「誰かを悪者にしなくても、この恋は成立したはず」アイデア・オブ・ユー 大人の愛が叶うまで 月乃さんの映画レビュー(感想・評価)
誰かを悪者にしなくても、この恋は成立したはず
見応えのある作品だった。
ニコラス・ガリツィンの甘いマスクと声に心を掴まれたし、アン・ハサウェイの40代とは思えない可愛さと美しさには本当に見惚れた。2人の組み合わせは絵になっていて、映像の美しさも相まって、夢のような時間を過ごせたと思う。
でも、私は歳の差恋愛には否定的な立場。
年齢差が大きい恋愛は、相手との関係性にどこか力の偏りが生まれてしまう気がしてしまう。観ている間は2人の関係があまりに自然で美しいので歳の差のことは忘れてしまいそうになるけれど、それでもやっぱりどこかに「この関係は大丈夫なのか?」という違和感が残ってしまう。

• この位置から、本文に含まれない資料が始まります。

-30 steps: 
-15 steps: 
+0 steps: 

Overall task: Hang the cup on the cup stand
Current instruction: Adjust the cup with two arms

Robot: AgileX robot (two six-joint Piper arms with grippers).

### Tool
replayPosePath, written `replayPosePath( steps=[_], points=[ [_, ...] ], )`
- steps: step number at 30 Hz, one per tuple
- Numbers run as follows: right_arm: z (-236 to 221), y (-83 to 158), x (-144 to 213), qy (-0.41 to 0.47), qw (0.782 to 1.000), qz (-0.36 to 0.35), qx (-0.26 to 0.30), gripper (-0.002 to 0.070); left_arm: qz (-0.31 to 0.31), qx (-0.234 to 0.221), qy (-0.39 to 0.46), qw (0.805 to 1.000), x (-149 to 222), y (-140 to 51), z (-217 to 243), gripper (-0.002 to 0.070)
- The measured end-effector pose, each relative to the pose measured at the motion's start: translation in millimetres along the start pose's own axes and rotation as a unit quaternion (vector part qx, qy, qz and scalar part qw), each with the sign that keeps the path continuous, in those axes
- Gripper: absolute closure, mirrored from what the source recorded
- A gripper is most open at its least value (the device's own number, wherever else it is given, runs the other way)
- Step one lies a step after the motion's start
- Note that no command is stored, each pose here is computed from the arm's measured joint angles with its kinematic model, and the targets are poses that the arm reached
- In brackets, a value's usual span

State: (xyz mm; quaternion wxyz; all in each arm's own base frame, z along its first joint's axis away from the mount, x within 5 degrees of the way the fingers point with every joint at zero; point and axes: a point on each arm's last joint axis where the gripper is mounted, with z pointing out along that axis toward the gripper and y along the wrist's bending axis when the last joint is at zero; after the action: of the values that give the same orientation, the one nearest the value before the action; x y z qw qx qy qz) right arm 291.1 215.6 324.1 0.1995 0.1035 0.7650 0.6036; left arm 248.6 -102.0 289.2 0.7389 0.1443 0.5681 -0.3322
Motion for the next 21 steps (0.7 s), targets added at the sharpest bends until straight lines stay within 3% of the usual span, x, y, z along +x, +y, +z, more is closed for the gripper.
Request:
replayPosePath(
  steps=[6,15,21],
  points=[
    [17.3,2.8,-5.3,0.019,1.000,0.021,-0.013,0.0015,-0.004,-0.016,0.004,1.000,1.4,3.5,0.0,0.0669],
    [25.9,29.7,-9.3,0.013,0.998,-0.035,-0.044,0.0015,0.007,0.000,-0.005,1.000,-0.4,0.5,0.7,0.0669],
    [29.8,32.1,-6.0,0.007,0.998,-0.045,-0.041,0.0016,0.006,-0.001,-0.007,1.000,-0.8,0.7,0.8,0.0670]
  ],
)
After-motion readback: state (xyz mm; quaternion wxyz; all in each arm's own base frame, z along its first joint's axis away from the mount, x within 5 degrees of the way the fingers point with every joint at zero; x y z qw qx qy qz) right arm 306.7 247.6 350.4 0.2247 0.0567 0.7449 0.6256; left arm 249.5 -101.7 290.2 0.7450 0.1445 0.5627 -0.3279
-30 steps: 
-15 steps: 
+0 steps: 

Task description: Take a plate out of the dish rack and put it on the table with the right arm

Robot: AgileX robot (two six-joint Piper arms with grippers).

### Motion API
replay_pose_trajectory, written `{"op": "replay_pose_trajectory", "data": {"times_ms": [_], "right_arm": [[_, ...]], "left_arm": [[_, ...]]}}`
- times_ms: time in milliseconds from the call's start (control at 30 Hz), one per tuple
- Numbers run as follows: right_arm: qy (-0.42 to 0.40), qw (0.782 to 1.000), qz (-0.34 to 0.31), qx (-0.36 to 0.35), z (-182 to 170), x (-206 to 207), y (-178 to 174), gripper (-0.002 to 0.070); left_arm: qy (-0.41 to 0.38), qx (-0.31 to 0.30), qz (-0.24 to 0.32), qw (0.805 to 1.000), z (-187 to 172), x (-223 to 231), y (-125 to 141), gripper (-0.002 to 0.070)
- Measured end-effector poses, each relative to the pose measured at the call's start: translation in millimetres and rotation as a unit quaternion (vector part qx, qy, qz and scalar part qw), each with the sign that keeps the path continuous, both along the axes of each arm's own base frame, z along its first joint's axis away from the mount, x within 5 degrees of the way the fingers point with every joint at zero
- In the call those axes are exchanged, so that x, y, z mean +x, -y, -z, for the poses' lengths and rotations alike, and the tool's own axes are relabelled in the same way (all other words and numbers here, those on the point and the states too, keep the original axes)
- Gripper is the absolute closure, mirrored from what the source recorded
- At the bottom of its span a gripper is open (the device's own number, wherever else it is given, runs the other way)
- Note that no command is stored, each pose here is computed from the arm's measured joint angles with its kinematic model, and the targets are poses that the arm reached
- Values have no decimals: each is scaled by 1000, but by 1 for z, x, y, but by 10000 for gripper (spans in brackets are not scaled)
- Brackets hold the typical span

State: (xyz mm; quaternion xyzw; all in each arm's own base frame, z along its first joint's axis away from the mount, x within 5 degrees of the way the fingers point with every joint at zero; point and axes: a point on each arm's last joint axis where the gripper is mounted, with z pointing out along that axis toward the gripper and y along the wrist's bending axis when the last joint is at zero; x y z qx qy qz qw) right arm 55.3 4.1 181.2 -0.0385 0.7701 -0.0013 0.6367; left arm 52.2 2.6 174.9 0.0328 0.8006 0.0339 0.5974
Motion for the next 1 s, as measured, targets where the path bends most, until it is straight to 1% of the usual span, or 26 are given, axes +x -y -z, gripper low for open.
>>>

それ以上に強く引っかかったのが、元夫・ダニエルの存在。
彼は最初に若い女性と不倫して家庭を壊した側でありながら、ソレーヌとヘイズの関係が明るみに出た途端、まるで裏切られたかのように「嘘をついたな」と責めるような態度を取り、執拗にメッセージを送りつけてくる。そして、ヘイズに対しては「俺の妻といつまでこんなことを続ける気だ」と言い放つ。
すでに離婚しているにもかかわらず、“俺の妻”という言葉を平然と使うあたり、ソレーヌを自分の所有物のように思っていることが透けて見えて、とても不快だった。
女性が若い男性と恋愛をすることが許せない、
離婚した女性は元夫の影を一生引きずるべきだ――
そんな古くさい価値観を無意識に押しつけてくるような態度に、強いミソジニーを感じた。
自分が先に裏切っておいて、元妻が自由に恋をすると怒り出す、非常に身勝手な人物として描かれていた。
ただ、ここで気になったのは、ソレーヌとヘイズの恋愛を“応援できるもの”に見せるために、ダニエルというキャラクターが極端な“クズ男”にされてしまったこと。
もしダニエルがもっとまともな、価値観の違いで離婚した父親として描かれていたなら、物語の深みも増したんじゃないかと思う。彼が冷静に、年の差交際について「本当に大丈夫なのか」と疑問を投げかけるだけで、ソレーヌの葛藤にも説得力が出て、2人の再会のラストもより心に響いたかもしれない。
観客に2人の恋を応援させるために“悪役”を作るようなやり方は、少し乱暴に感じた。
私は今でも歳の差恋愛には反対の立場にいるけれど、
それでもこの作品が届けてくれた、美しい時間や、今の社会に対する問いかけの強さは確かに感じた。
特に主演2人の存在感と演技力には圧倒されるものがあって、そこに惹きつけられたことは間違いない。